Adverse Events (as reported by the manufacturer):

  •  Syncope, Guillain-Barré syndrome (GBS), apnea, injection site pain/swelling/induration, irritability, somnolence, persistent crying >3 hours (encephalitis) (21-41%), change in eating habits, vomiting, diarrhea, rash, fever, headache, arthralgia, malaise, chills, nausea, myalgia, impaired hearing, ear pain, vertigo, vestibular disorder, eyelid ptosis, anaphylaxis, cellulitis, increased alanine aminotransferase, bone pain, tonic convulsion, facial paresis, balance disorder, oropharyngeal pain, skin exfoliation
One finding was significant enough to quote:  “Serious adverse events in subjects receiving a 4-dose series of MENVEO at 2, 4, 6, and 12 months were evaluated in 3 randomized multicenter clinical studies.  In the 2 controlled studies, the proportions of infants randomized to receive the 4-dose series of MENVEO concomitantly with routine vaccinations and infants who received routine vaccinations alone that reported serious adverse events during different study periods were, respectively: a) 2.7% and 2.2%, during the infant series; b) 2.5% and 2.5%, between the infant series and the toddler dose; c) 0.3% and 0.3%, in the 1 month following the toddler dose; and d) 1.6% and 2.2%, during the 6-month follow-up period after the last dose. In the third study, 1 which was controlled up to the toddler dose, the proportions of infants randomized to dosing regimens that included receiving 4 doses of MENVEO concomitantly with routine vaccinations at 2, 4, 6, and 12 months and infants who received routine vaccinations alone that reported serious adverse events during different study periods were, respectively: a) 3.5% and 3.6%, during the infant series; and b) 2.8% and 3.3%, between the infant series and the toddler dose; and c) 0.5% and 0.7%, in the 1 month following the toddler dose. In the same study, 1.9% of infants randomized to receive the 4-dose series of MENVEO concomitantly with routine vaccinations reported serious adverse events during the 6-month follow-up period after the toddler dose. The most common serious adverse events reported in these 3 studies were wheezing, pneumonia, gastroenteritis, and convulsions, and most occurred at highest frequency after the infant series.”

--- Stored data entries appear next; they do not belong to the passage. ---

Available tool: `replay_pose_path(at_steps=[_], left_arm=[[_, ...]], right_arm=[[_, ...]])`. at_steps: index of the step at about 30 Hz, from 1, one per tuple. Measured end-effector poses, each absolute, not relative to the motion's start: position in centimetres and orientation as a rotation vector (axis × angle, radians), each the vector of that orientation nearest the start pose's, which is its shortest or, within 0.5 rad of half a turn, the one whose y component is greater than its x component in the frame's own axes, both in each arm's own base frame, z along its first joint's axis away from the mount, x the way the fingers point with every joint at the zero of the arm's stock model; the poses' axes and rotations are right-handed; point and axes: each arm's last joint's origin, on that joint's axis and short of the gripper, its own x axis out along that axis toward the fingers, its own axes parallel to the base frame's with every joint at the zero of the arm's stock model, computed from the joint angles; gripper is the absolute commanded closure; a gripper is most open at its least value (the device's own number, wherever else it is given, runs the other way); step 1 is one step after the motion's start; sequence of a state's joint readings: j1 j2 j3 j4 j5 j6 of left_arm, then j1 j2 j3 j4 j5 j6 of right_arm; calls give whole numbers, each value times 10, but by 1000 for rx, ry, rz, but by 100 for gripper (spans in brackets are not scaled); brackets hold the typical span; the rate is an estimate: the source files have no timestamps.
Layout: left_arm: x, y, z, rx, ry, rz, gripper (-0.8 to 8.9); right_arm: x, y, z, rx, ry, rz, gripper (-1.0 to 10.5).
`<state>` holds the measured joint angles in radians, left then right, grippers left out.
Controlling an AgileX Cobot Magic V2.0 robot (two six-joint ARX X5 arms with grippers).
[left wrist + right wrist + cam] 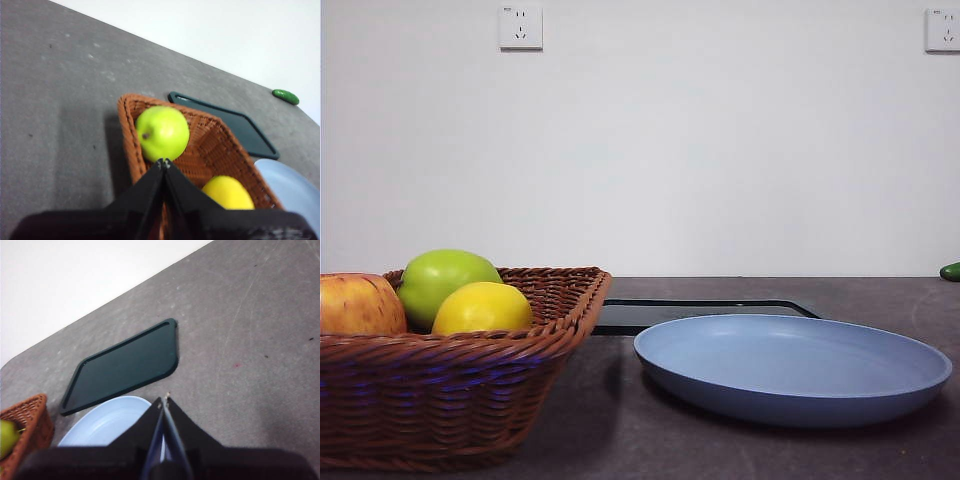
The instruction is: Take the lemon from the basket,put the lemon in the plate,hand out the plate
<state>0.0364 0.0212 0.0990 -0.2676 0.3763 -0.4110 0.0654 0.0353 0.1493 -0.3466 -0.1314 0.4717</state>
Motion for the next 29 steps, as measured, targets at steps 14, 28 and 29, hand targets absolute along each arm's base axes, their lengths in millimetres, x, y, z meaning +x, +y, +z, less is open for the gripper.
replay_pose_path(at_steps=[14, 28, 29], left_arm=[[98, -8, 255, -413, 262, -318, 807], [152, -22, 296, -304, 617, -484, 807], [156, -24, 296, -295, 649, -494, 807]], right_arm=[[97, 10, 257, 370, 465, 113, 943], [154, 17, 284, 195, 812, 236, 932], [158, 18, 281, 203, 834, 261, 918]])
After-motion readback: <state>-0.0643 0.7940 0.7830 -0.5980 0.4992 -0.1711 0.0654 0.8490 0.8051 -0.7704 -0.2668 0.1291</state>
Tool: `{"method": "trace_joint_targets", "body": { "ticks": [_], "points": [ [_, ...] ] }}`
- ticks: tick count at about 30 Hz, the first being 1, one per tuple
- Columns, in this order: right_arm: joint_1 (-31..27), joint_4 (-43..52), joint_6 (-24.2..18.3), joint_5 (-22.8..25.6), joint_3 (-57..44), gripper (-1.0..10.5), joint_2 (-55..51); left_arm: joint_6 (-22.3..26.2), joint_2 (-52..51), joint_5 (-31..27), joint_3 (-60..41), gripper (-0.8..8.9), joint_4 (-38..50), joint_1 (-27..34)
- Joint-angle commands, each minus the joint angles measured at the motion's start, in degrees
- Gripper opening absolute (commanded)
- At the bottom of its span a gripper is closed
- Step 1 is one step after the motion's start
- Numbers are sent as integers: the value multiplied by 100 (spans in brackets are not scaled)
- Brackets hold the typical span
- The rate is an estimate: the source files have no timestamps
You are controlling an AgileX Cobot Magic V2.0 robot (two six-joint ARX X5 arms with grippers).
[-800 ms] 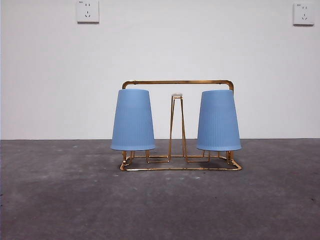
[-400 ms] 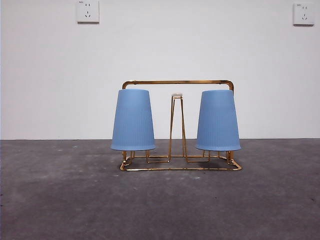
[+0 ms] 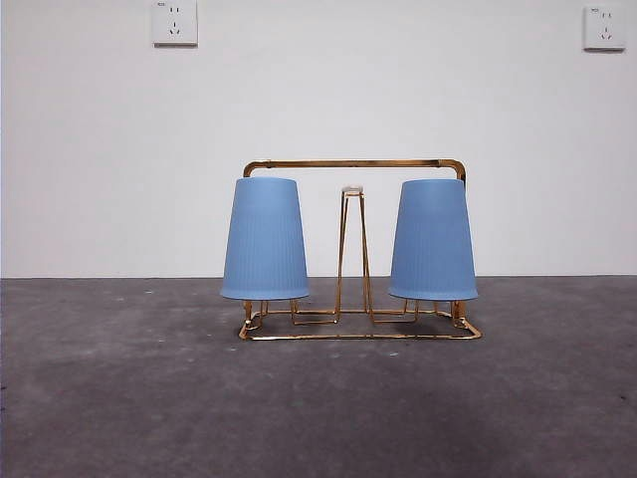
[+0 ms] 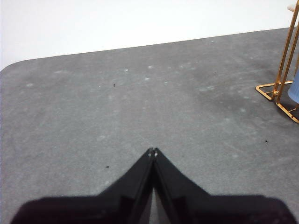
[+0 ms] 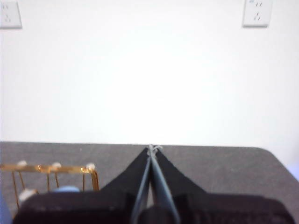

For a disease that affects under 1 in 100,000 infants, a serious adverse event rate of >3% (1 in 30) is unacceptable, particularly when one considers that persistent crying for >3 hours (the hallmark of encephalitis in infants) has a demonstrated rate of 21-41%, and this wasn’t considered a “serious adverse event” for purposes of the studies detailed above.

Scientific Studies

Editor’s Opinion

With under a 1 in 100,000 risk of infection, and under a 1 in 1,000,000 risk of death, the risks of the vaccine appear to be greater than the risks of the disease.  To put this into perspective, you have an order of magnitude greater chance of being struck by lightning in any given year than dying of bacterial meningitis that could be prevented by this vaccine.  In college students, a case can be argued that the vaccine’s potential benefits are greater than the risk due to a low incidence of adverse events in that age group when contrasted with the risk of living in extremely close quarters with others.  For those traveling to the African meningitis belt where the risk of meningitis is over 10-100 times that of the US, it would be appropriate for all individuals to be vaccinated.  In all other cases, we do not recommend administering this vaccine to anyone.